Preacher: Pastor Braun Campbell Series: Lent & Holy Week 2013: Facing the Cross Category: Biblical Scripture: Luke 4:1–4:13

First Sunday in Lent
St. John's Lutheran Church, Alexandria, VA
Luke 4:1-13

“Facing the Cross: Facing Temptation”

We don’t like to talk about sin, do we? It hits too close to home – at least, it does when we actually are talking about it. If you were here with us on Ash Wednesday, you heard Pastor Meehan’s message about how we face our sin, acknowledging it and turning to God. As he pointed out, people usually think “sin” is some wanton evil or big, malicious actions when it’s really a part of who we are as fallen human beings. Sin is a problem for us each and every day, each and every hour, each and every minute. On Ash Wednesday, if you received that mark of the cross in ashes on your forehead, you received a reminder of how big a problem sin really is. It kills. It’s like you and I are afflicted with an inherited condition that none of us can get rid of. The season of Lent that started on Ash Wednesday is meant to be a time for us to turn from sin and live as the people that God has called us to be. But how do we do that when we still have to face temptation?

Temptation – that’s the snag. It’s been a problem for us since the Garden of Eden. But temptation isn’t the same thing as sin. Consider this for a moment: if sin is turning your back on God, temptation is the sound that’s prompting you to look behind you. The temptation does not make you sin. That’s your choice. You and I don’t have to keep turning away from God, and yet we do. We trip ourselves up or, more likely, run headlong into sin, failing to follow our Lord’s guidance.

Temptation is insidious. It stealthily works its way into your life. It settles into the nooks and crannies of your life, all the cracks and fractures in your heart and mind. It tries to sneak past your defenses so that you won’t notice it’s even there until it’s too late. It evaluates your needs and your desires and uses them to its own advantage, trying to convince you that everything’s just fine. It waits and watches until you’re weakened, and then it strikes at the prime opportunity. The odds are against you. You’ve got the devil, the world, and even your own inclinations working to make you fail. They’re all collaborating to confuse you, persuading you that the wrong thing is right and the right thing’s wrong. They’ve got a huge bag of tricks, ready to throw your way at the opportune time. Temptation works by getting you to think or feel that sin is your best immediate option – it’s what you’ve got to have right now, despite any possible consequences.
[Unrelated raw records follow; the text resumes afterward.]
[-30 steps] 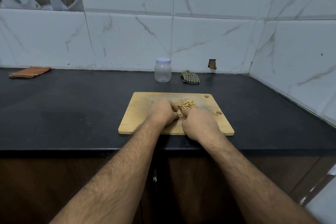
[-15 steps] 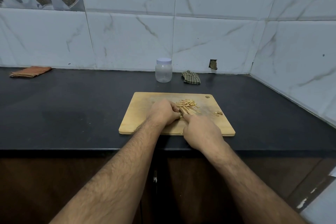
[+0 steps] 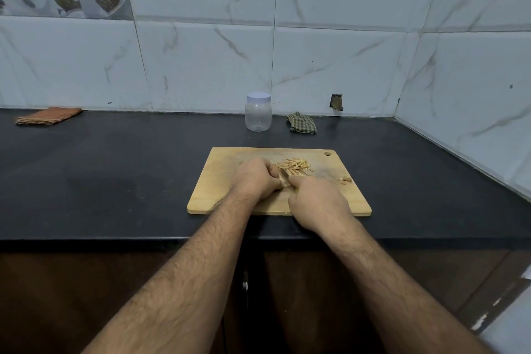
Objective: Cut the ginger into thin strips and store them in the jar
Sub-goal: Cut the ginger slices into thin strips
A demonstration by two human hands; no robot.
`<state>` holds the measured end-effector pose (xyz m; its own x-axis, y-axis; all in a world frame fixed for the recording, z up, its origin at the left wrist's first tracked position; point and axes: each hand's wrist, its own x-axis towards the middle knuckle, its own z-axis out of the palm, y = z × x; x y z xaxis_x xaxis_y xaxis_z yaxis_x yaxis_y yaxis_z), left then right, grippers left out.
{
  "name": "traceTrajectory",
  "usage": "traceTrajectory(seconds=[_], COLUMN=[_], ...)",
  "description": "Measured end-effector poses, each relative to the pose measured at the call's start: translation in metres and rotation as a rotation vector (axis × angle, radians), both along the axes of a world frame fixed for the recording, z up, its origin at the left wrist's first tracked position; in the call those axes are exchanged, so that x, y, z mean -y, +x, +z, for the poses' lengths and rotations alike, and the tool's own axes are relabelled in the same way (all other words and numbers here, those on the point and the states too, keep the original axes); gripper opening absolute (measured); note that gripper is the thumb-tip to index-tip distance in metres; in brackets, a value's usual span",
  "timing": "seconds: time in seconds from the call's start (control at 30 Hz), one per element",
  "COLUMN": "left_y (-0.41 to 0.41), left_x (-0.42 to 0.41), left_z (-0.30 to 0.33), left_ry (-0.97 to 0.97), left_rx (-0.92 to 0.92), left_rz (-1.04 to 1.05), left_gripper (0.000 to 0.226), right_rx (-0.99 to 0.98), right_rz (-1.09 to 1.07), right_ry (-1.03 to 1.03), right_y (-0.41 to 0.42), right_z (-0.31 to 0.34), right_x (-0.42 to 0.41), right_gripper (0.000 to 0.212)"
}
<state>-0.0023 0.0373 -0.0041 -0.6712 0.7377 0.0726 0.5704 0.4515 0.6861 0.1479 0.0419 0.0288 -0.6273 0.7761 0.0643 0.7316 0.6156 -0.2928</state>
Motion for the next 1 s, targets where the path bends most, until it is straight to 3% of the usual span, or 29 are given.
traceTrajectory(seconds=[0.6, 1.0], left_y=[-0.0022, -0.004], left_x=[-0.0019, -0.0036], left_z=[-0.0008, -0.0037], left_ry=[-0.026, -0.002], left_rx=[0.004, 0.016], left_rz=[-0.037, -0.004], left_gripper=[0.011, 0.017], right_rx=[0.096, 0.026], right_rz=[0.044, 0.02], right_ry=[0.043, 0.017], right_y=[-0.0102, -0.0032], right_z=[0.0004, -0.0002], right_x=[-0.0039, -0.007], right_gripper=[0.049, 0.056])
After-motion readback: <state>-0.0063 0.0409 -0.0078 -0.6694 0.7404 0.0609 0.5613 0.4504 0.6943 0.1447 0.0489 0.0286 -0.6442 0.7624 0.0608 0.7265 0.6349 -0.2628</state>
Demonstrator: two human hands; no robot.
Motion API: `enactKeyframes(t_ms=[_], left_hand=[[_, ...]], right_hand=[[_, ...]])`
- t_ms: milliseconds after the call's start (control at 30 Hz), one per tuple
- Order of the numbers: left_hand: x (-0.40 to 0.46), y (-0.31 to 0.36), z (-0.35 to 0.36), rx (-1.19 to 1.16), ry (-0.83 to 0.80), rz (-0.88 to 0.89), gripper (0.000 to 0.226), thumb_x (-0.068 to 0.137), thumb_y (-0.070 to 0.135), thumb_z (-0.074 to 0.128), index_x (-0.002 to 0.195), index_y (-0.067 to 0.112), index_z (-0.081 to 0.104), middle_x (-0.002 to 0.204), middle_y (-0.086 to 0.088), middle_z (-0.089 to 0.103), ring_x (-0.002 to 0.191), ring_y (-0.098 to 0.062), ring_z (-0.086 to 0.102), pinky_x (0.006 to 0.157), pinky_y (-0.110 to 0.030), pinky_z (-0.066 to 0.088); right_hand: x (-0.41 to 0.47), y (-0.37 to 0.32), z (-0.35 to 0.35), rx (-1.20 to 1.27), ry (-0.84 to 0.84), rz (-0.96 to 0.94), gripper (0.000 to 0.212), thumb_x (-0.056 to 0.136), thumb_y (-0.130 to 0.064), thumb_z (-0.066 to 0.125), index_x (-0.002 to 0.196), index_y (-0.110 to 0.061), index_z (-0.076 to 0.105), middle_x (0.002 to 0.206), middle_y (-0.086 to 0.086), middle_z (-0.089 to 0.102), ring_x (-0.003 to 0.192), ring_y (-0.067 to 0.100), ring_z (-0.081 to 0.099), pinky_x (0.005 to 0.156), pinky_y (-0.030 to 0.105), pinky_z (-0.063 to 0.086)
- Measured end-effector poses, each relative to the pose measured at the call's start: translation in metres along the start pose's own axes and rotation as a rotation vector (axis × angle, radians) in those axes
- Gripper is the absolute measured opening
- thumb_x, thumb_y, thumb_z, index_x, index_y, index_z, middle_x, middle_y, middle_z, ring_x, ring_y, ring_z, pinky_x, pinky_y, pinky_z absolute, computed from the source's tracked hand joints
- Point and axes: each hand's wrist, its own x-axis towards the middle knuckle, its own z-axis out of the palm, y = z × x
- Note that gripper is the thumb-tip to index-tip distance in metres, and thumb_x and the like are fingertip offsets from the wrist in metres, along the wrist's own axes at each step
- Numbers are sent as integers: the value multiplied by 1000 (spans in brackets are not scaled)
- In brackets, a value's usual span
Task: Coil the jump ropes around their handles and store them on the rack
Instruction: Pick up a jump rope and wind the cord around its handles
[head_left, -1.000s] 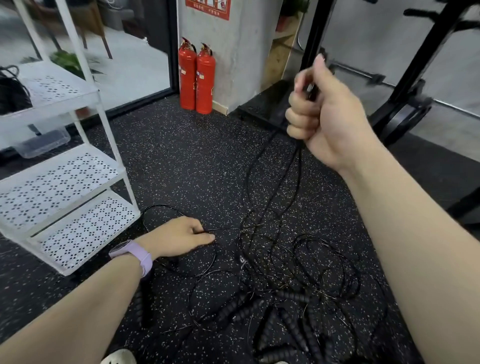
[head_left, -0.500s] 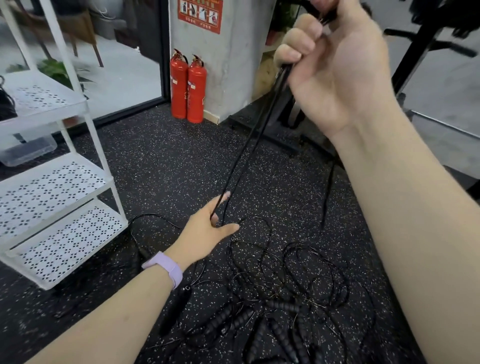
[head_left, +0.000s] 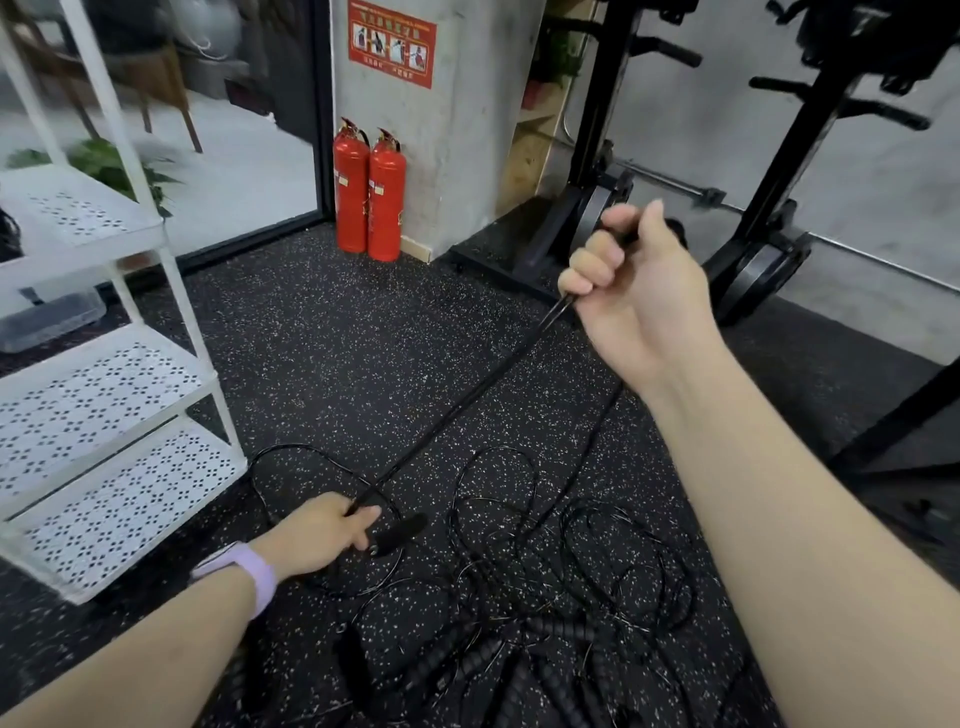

What temptations are you facing? It’s like that temptation’s right there behind you, persistently calling to you until you feel like you need to turn to follow it. You know which one or two or twenty temptations keep calling to you, coming back to trip you up time after time, or maybe even have you running straight to them. Temptations come in all shapes and sizes. While there’s no one that catches us all the same way, every temptation is a struggle with restraint. The exercise of restraint is what holds wants and needs in check, keeping them within appropriate boundaries. Every temptation leverages the pressure of the “now,” that immediate gratification that it promises, which it would have you believe is what you need. It calls you to focus on the now over the later: “Don’t think about something better coming, even if you know it will, because this is what you need. Give up on later. This is the choice you have to make!” It was the same for Jesus.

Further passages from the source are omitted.